• _HOW TO COMPLETE THIS TASK_
Only the lines that hold "table" should be in the answer, each copied from the data below.

• _MATERIAL PROVIDED_

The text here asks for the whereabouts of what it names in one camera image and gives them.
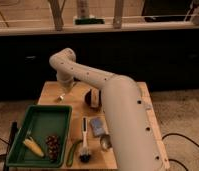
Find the yellow corn cob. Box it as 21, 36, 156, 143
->
23, 137, 45, 158

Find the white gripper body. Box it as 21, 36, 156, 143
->
57, 78, 74, 91

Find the green plastic tray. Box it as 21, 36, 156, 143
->
6, 105, 72, 168

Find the blue sponge block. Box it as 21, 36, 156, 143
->
90, 117, 106, 137

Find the wooden board table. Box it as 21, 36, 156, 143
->
38, 81, 170, 171

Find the dark red grapes bunch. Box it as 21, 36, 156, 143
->
46, 135, 60, 162

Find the black stand left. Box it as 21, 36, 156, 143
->
2, 122, 18, 171

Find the green cucumber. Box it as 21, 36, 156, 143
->
66, 139, 82, 167

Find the silver metal cup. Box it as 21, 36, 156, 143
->
100, 134, 112, 151

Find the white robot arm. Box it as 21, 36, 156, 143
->
49, 48, 165, 171

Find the black cable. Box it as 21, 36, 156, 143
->
161, 132, 199, 171

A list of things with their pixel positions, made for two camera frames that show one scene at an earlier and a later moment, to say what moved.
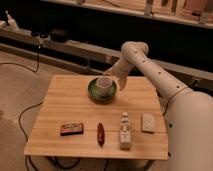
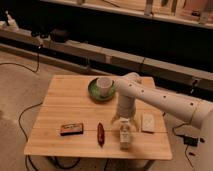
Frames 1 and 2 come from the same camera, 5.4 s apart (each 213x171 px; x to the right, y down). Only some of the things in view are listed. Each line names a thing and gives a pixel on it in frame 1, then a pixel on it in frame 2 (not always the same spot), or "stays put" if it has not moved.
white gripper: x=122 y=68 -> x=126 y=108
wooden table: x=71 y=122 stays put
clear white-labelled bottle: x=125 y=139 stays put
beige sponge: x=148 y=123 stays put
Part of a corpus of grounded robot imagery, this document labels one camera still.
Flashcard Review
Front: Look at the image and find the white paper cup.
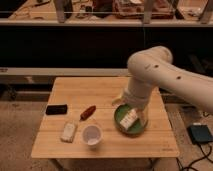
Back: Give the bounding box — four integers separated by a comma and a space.
82, 125, 102, 149

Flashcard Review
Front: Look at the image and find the black cable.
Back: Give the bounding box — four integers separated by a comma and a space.
175, 141, 213, 171

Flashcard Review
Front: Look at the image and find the wooden workbench shelf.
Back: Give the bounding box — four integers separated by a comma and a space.
0, 0, 213, 27

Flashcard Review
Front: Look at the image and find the red sausage-like object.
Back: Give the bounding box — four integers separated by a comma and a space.
80, 105, 96, 121

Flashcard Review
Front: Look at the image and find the green bowl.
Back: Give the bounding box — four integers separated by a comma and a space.
114, 104, 148, 136

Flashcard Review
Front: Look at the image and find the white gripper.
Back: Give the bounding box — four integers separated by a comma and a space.
111, 89, 150, 126

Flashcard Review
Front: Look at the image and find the white bottle in bowl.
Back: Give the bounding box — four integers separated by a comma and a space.
120, 109, 138, 130

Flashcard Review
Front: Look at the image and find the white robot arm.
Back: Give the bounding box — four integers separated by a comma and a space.
112, 46, 213, 126

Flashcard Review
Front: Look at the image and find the light wooden table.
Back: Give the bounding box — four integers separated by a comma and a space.
31, 77, 179, 159

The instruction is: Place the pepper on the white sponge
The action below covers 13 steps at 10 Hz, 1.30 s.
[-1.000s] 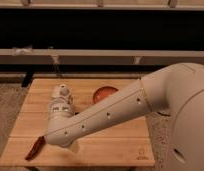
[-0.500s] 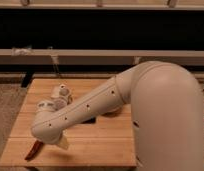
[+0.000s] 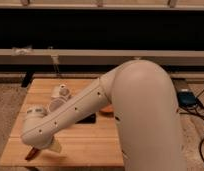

• _RESULT OF THIS EXERCISE_
Find the wooden board table. Box it as 21, 36, 156, 143
wooden table: x=71 y=122 stays put
Front: Look at the image and find the light wooden table.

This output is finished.